Между их участками не было ни забора, ни ограды. «Мы домов не запирамши, тутай все свои», — говорила ему Андреевна, когда он еще только дом покупал.
От домов подальше, вглубь, годами стаскивали разную рухлядь, и теперь полоса земли, загроможденная ею, служила разделом между участками.
Перебравшись через ржавеющий хлам, по двору, усыпанному гниющими яблоками, он подошел к усадьбе и остановился в растерянности: все пристройки наружу имели глухие стены, и даже ворота, через которые загоняли скотину, запирались изнутри. Пройти в коровник можно было только через жилье.
Дверь подалась свободно, но заходить в сени не хотелось. Там, в полумраке, казалось, воздух иной плотности был, войти в который — словно в воду прыгнуть.
«Чужое добро страхом огорожено», — вспомнил он.
Воздух и в самом деле был гуще. Тяжелый дрожжевой дух шибанул в ноздри. Вдоль стен в ведрах, мешках гнили яблоки, давно собранные, но невывезенные. Яблоки были крупные и, где не съела их гниль, янтарно светились.
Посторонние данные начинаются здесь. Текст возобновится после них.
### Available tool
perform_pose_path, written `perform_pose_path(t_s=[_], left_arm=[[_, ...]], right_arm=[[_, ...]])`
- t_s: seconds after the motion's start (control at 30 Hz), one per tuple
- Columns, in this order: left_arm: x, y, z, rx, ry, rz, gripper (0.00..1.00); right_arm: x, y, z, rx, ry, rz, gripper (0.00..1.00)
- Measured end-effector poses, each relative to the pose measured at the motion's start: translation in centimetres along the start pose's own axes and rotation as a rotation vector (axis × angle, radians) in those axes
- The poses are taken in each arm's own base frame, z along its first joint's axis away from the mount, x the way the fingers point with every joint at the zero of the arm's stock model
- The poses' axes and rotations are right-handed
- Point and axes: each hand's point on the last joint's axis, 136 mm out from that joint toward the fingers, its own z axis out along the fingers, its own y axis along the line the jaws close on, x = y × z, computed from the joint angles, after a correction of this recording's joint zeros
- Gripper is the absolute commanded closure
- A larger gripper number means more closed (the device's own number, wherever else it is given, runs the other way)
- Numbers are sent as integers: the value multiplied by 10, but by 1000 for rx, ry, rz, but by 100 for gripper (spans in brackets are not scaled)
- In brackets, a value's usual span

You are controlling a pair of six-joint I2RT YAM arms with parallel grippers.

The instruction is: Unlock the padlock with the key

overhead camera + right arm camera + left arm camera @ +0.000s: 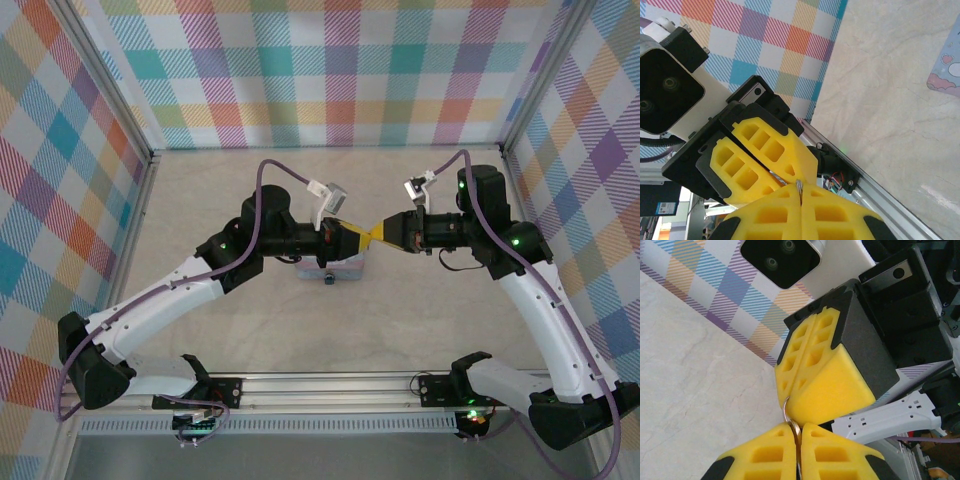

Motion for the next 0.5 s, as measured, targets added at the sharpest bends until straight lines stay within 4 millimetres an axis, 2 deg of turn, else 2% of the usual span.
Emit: perform_pose_path(t_s=[0.13,0.2,0.33,0.4,0.5], left_arm=[[1,2,-2,-14,4,9,100],[2,2,-2,-18,5,11,100],[6,5,-2,-31,20,8,100],[6,5,-2,-32,23,9,100],[8,5,-3,-32,29,6,100]], right_arm=[[1,0,0,-2,5,2,100],[1,0,1,-3,7,2,93],[5,-3,2,-9,13,-12,68],[8,-2,1,-11,11,-27,62],[11,3,-4,-20,-9,-69,59]])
В углу кухни, словно окно открытое, белел эмалью большой холодильник, на остывшей печке в баке для стирки пузырилось какое-то пойло, кисли буханки хлеба.
— Бичевская хата, — процедил сквозь зубы Петрович и позвал: — Эй, Андреевна!
Одна дверь, из кухни, была приоткрыта, другая вела во внутренний двор. Около нее стояли резиновые сапоги.
«Это что же здесь творится!» — с удивлением подумал он.
Петрович чувствовал, что ему не хватает воздуха, сшиб в сторону сапоги, рывком распахнул дверь, шагнул во двор и почувствовал, как холодная жижа заползает внутрь ботинок.
Пеструха совсем рядом подала голос, и он услышал, как она часто и шумно дышит.